Print, from the listing below, the lines starting at the line containing "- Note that" and ending at the line containing "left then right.", exactly as they stand, and print nothing else.

§ Provided data
***

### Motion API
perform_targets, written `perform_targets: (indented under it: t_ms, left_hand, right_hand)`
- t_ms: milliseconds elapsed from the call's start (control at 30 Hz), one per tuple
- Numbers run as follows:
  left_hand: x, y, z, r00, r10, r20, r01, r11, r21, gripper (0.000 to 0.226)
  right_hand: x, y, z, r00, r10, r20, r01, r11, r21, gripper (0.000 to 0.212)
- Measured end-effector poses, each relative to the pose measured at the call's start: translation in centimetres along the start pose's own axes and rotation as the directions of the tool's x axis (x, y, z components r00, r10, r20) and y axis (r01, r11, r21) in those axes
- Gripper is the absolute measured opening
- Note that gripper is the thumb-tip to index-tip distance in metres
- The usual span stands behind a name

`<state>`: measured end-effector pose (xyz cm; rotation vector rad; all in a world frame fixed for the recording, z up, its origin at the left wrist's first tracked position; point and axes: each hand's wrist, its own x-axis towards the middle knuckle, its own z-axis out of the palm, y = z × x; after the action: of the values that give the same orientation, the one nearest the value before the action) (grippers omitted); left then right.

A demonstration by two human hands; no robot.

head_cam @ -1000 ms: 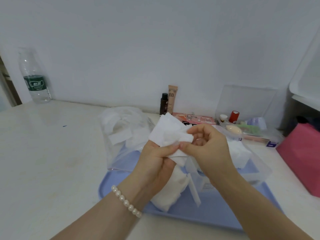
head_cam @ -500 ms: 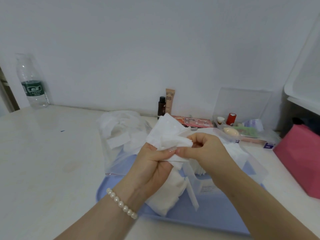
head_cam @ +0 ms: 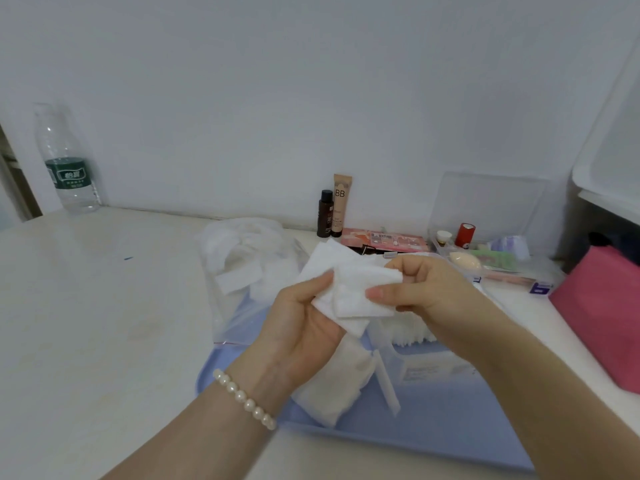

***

§ Solution for this problem
- Note that gripper is the thumb-tip to index-tip distance in metres
- The usual span stands behind a name

`<state>`: measured end-effector pose (xyz cm; rotation vector rad; all in a world frame fixed for the recording, z up, its origin at the left wrist's first tracked position; point and axes: each hand's wrist, its own x-axis towards the middle knuckle, its own z-axis out of the palm, y = z × x; after the action: of the values that give the same orientation, the one nearest the value before the action) (grippers omitted); left then right.

The requested output has now been given in full.